Research carried out before the introduction of lockdown restrictions by Lloyds Bank showed that 22 per cent of the UK population lack the digital skills needed for everyday life, with 11 per cent per cent unable to turn on a device and 12 per cent unable to connect a device to a Wi-Fi network by themselves.
Furthermore, 25 per cent of the population were unable to use video calling apps, like FaceTime and Skype.
Even before lockdown, people with high levels of digital engagement recognised the benefits of these skills, with 87 per cent saying it helps them stay connected to friends and family, 61 per cent say it improved their ability to get a job, and 44 per cent reporting it helps manage and improve their physical and mental health.
Stephen Noakes, managing director of retail transformation for Lloyds Bank, which runs a digital academy to help improve digital skills and confidence with technology, said: “The impact of lockdown has brought into sharp focus just how important digital skills are, when all of a sudden it may be the only way for some people to stay connected to loved ones, buy food or get hold of other essential items such as medicine.
“While this unprecedented situation may have a greater impact on those who remain digitally excluded than those who are online, it is encouraging that this has focused people’s attention on digital capability as a vital life skill.”
According to a separate poll in the last few weeks of UK lockdown, three quarters of the population now believe that the situation has escalated the need to be online and eight out of 10 people have felt that technology has been a vital support during the outbreak.
One in three have taken action and boosted their digital skills, with almost a third reporting they have up-skilled for work reasons, while 37 per cent are using technology more than usual to help with health and wellbeing.
Of those who have improved their skills, over half are self-taught, with a quarter calling upon family members for support and one in five relying on friends.
More than one in three have also helped other people improve their digital skills during this period, with young people leading the way.
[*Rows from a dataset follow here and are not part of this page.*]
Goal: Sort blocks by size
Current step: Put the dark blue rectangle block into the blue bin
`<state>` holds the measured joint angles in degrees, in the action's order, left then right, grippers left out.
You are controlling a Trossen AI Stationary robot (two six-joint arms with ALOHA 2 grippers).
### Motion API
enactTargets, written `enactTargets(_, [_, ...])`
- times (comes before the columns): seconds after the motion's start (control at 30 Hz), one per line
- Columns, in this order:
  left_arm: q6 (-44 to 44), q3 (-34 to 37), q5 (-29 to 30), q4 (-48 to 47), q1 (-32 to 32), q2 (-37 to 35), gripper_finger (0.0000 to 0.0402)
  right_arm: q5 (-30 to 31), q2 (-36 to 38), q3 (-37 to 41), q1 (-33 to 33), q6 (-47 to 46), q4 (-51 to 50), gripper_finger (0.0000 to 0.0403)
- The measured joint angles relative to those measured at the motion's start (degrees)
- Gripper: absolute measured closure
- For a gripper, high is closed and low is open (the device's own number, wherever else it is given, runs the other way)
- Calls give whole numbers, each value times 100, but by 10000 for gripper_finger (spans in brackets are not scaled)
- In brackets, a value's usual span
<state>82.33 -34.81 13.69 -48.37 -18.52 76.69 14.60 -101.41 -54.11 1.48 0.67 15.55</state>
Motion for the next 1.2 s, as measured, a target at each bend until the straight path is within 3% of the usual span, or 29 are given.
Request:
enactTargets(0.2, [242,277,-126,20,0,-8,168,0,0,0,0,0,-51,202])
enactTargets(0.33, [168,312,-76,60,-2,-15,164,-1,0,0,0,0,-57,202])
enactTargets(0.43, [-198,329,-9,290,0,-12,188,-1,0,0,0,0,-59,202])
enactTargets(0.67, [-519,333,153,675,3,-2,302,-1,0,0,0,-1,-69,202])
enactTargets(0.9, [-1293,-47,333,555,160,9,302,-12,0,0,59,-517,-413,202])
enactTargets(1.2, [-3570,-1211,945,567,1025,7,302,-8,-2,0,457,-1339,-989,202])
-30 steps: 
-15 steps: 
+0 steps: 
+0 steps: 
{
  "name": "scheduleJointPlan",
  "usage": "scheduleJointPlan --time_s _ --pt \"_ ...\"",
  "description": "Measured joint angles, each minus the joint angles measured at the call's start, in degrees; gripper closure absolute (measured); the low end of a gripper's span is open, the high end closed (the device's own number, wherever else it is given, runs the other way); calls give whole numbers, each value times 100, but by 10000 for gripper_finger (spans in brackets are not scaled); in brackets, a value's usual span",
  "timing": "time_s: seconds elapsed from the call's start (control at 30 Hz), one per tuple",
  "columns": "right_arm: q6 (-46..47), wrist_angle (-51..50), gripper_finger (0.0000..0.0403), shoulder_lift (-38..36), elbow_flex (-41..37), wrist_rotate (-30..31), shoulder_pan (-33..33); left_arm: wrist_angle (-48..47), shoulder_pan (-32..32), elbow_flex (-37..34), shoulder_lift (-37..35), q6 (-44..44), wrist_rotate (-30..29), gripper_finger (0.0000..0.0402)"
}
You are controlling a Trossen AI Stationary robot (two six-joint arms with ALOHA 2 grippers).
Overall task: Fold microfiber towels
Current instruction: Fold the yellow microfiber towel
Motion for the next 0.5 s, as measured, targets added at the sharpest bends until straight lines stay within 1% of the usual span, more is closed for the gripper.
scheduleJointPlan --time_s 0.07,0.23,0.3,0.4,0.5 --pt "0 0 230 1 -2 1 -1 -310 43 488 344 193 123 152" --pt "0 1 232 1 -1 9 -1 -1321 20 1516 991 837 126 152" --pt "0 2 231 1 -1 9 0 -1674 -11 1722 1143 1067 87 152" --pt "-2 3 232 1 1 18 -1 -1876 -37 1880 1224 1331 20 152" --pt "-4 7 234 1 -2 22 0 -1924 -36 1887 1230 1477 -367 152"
Around half of younger people aged between 18 and 34 have assisted others with getting online. Staying in touch with others is the most popular reason to ask for help, with almost two thirds of people helping their family members to use apps such as Zoom or WhatsApp. This is followed by banking and shopping.
The latest Consumer Digital Index from Lloyds Bank also shows that without any intervention, by 2030, a quarter of the UK will still have a very low level of digital engagement.